Volto à questão ética da interrupção voluntária da gravidez. Aceito a tese de que um embrião com menos de dez semanas é já uma vida. Vou mais longe. Qualquer óvulo desde que fecundado, esteja ele num ventre humano ou numa qualquer câmara frigorífica, é já uma vida. Tratam-se de vidas latentes, em potência, possibilidades em aberto, por relação à vida existencial, plenamente actualizada. Não importa aqui voltar ao velho debate se a existência é mais do que a essência mas, perguntar se um ser, enquanto mera possibilidade, pode subsistir sem as condições mínimas, necessárias à sua existência. Ninguém é lançado nesse projecto, independente das condições psicológicas, físicas e até mesmo as de estrutura social que lhe permita responder às expectativas dos outros e, sobretudo, àquelas que construirá para si próprio. A possibilidade de uma não existência, é talvez a mais horrenda das penas aplicável ao comum dos mortais. Ninguém é, verdadeiramente, sem existir.
Quem, em primeiro lugar, é chamado a reunir as condições para cuidar da existência desse ser: os pais. E a quem, em primeiro lugar, são pedidas responsabilidades: aos pais. Não ao Estado, não à Igreja, a nenhuma outra instituição.
Por esta razão e de acordo com do princípio democrático da máxima liberdade / máxima responsabilidade, é aos pais a quem deve ser dada a última palavra, pois só eles têm a consciência profunda sobre o possível destino dessa futura vida, bem como, do destino das vidas já existentes.

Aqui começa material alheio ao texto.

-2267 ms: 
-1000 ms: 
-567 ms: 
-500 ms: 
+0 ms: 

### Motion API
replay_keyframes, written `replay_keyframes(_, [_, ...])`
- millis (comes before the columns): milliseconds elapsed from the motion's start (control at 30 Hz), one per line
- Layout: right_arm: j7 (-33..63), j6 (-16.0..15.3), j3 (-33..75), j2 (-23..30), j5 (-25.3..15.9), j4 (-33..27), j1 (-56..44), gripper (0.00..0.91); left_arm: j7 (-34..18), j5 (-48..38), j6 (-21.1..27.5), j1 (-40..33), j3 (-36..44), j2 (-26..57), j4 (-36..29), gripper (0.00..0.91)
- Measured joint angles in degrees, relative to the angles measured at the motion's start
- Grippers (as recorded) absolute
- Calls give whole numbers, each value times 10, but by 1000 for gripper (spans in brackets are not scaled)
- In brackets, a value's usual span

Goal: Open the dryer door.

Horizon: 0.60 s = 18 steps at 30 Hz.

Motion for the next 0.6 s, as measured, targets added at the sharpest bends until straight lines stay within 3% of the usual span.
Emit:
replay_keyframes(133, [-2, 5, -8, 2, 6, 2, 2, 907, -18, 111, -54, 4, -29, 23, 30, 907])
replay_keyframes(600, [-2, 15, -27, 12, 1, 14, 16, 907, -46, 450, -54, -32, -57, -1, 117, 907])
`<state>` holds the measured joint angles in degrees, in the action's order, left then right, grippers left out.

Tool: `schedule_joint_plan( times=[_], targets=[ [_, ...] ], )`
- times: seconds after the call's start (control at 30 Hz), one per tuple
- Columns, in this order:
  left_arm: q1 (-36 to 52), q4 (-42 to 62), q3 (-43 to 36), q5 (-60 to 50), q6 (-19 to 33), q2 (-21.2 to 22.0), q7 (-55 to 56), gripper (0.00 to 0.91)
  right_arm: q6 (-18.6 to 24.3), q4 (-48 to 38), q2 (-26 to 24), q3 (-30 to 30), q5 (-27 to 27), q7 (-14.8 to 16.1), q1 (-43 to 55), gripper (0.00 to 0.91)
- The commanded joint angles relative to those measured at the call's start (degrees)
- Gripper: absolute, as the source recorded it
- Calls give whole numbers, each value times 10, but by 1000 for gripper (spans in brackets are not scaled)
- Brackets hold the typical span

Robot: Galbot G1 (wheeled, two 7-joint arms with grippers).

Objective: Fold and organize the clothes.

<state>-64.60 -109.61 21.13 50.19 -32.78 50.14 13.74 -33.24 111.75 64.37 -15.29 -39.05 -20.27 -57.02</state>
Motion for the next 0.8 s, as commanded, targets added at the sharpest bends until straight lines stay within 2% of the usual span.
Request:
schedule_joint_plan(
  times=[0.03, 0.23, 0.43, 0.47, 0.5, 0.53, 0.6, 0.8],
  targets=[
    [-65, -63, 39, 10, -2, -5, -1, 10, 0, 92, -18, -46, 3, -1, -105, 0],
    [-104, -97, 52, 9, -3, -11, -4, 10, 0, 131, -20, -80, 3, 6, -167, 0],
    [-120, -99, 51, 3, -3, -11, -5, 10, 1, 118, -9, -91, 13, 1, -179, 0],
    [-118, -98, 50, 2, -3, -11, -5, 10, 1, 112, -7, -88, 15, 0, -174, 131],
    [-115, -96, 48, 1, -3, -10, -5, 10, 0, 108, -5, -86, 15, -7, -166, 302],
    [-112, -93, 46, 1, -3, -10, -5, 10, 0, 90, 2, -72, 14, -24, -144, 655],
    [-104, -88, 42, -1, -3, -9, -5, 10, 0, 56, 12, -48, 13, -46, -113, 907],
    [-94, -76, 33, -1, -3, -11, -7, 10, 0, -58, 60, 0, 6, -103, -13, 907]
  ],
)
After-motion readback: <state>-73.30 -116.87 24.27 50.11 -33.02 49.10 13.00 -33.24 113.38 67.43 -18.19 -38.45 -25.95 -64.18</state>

Uma decisão como é a da interrupção voluntária da gravidez, não é fácil. Uma gravidez indesejada traz problemas angustiantes para todo o círculo familiar, por isso, em vez de acenarem com uma pena de prisão às pessoas em causa, seria desejável, um maior sentido de humanidade, de compreensão e sobretudo uma maior responsabilidade, pois esta leviandade de trato para com os que já existem, não é senão o prenúncio de como será tratada a existência no futuro. Aprenda-se primeiro a amar.